Supplied data:
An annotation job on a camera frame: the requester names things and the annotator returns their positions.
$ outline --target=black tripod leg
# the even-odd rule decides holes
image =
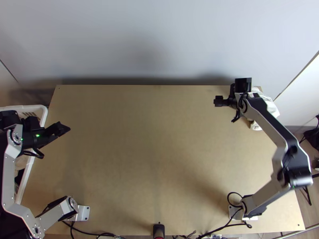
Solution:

Exercise goal:
Retype the records in full. Do not carry over the images.

Task solution:
An annotation job on a camera frame: the requester names things and the annotator returns their positions.
$ outline --target=black tripod leg
# the even-odd rule decides holes
image =
Solution:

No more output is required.